The diehard Joss fans stuck it out because, well, it’s Joss. But others were getting their minds muddled and weren’t surviving the first few episodes. For some, the first half of the season seemed disjointed as each episode acted as a stand alone event in the Dollhouse mythos.

The Dollhouse premiere opened to only 4.7 million viewers while time-shifted viewers increased the numbers by a whopping 30%. The following month, viewership dropped to 3.5 million viewers.

As it stood, Fox did stick their nose in the mix and pulled the original episode that was supposed to be the pilot and just plain interfered with Joss’s vision and the episode order (Firefly, anyone?).

But as the second half of the season wore on, things picked up and the story was starting to flow. I feel that this happened because Fox backed off and let Joss actually run the show. Which is nice, being that he has a proven track record of pretty decent success.

If you aren’t sitting, you may want to… Fox is now saying that they will be leaving Joss Whedon alone to do his thing in Dollhouse’s second season. For me, that means let him do what he does best, and that’s bring damn good entertainment to the tube.

A statement that did annoy me though, which feels like they were passing the blame, was “I think in the second half of the year, he found the show and started having fun with it. I don’t think he was having a lot of fun early on…”

Of course he wasn’t, Kevin Reilly, president of entertainment for Fox. He didn’t have any control over his own show in the front half of the season. I’m sometimes amazed at what comes from the spin machines of networks.

So for the moment, Fox says they’re backing off and letting Joss have the freedom he needs. Of course they’ve renewed Dollhouse with cost concessions and only gave it a 13-episode run.

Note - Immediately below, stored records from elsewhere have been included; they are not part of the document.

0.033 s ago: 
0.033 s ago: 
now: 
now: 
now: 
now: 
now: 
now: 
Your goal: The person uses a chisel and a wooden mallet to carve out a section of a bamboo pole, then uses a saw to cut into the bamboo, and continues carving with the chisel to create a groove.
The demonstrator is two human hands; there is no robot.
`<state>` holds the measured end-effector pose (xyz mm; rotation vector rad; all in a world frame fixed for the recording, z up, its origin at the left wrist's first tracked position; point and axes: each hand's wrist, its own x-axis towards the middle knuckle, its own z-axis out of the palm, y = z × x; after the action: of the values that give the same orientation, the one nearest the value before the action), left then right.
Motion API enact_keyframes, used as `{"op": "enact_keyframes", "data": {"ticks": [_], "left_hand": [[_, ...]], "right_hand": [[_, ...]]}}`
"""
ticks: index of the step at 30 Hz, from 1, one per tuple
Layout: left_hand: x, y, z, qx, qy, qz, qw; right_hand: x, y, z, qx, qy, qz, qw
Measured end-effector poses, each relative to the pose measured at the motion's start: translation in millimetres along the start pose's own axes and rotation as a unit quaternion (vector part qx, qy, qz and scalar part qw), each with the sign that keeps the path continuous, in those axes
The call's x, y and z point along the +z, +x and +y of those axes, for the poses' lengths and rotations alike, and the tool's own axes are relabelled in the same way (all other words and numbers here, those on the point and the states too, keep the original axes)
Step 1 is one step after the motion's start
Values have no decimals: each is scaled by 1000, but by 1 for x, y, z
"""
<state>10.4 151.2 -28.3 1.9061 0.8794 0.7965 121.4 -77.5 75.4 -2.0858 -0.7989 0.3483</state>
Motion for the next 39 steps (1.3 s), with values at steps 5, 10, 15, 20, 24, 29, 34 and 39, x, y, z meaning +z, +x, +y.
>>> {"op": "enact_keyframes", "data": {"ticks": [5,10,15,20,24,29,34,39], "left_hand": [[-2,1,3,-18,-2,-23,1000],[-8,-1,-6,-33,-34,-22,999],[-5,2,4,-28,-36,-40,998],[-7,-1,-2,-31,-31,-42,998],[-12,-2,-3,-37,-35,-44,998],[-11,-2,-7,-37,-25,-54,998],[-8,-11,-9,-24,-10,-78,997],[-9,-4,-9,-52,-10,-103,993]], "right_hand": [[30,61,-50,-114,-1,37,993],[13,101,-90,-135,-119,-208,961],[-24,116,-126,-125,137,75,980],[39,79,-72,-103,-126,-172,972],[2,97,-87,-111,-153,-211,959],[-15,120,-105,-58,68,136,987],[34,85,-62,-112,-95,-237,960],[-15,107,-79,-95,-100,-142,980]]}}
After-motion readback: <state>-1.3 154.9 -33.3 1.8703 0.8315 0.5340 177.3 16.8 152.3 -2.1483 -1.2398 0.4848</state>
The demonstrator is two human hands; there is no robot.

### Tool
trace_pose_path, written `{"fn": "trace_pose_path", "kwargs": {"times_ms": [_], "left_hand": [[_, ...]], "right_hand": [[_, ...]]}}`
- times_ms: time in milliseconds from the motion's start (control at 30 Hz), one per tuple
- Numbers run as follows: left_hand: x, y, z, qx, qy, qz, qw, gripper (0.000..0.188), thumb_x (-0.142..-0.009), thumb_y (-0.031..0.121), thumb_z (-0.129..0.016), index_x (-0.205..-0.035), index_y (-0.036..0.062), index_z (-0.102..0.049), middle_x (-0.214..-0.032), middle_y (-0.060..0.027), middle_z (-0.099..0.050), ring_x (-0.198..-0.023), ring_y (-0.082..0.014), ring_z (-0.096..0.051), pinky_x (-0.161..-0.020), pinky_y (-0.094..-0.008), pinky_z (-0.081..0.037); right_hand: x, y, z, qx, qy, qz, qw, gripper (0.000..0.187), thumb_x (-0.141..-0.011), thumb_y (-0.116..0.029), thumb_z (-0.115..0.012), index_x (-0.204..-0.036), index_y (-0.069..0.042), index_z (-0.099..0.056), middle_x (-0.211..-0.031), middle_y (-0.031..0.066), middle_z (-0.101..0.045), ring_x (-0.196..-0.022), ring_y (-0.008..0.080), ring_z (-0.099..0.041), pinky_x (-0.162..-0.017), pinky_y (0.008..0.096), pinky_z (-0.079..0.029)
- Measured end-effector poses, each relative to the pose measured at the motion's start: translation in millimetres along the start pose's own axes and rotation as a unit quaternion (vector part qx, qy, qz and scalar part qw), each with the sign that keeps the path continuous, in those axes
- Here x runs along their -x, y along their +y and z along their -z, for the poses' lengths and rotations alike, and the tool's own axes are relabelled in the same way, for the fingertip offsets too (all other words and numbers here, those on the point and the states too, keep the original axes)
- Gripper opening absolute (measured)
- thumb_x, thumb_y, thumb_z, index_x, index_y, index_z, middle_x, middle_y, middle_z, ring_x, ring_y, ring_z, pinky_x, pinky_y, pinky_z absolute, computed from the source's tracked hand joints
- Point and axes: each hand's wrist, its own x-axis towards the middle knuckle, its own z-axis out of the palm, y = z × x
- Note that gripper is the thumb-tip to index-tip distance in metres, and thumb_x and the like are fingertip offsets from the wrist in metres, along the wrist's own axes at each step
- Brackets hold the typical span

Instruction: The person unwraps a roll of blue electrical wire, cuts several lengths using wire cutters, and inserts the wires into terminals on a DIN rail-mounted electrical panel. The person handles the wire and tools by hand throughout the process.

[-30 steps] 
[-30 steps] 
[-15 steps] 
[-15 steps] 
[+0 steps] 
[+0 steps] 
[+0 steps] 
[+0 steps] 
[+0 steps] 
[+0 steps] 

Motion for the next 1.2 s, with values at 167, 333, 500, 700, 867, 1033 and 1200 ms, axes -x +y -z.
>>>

I can’t help but wonder if they’ve just tossed Joss overboard to flounder, and if it’s a hit, they’ll probably point to themselves and say “See, we had faith!”

What I do know is that after seeing “Epitath One” at Comic-Con, which kicked some serious entertainment butt, I have hope that Joss can really pull one out of the hat, even for a Friday night show.

Bonus Joss Whedon Opinion:

At a Comic-Con party, Joss was asked who would win in a fight: Angel or Edward from Twilight. Joss’s answer: “I think Robert Pattinson’s really cool; Angel would kick the s— out of him…” LOL.

Nice. Sorry Twilighters, but I have to back Joss on this one.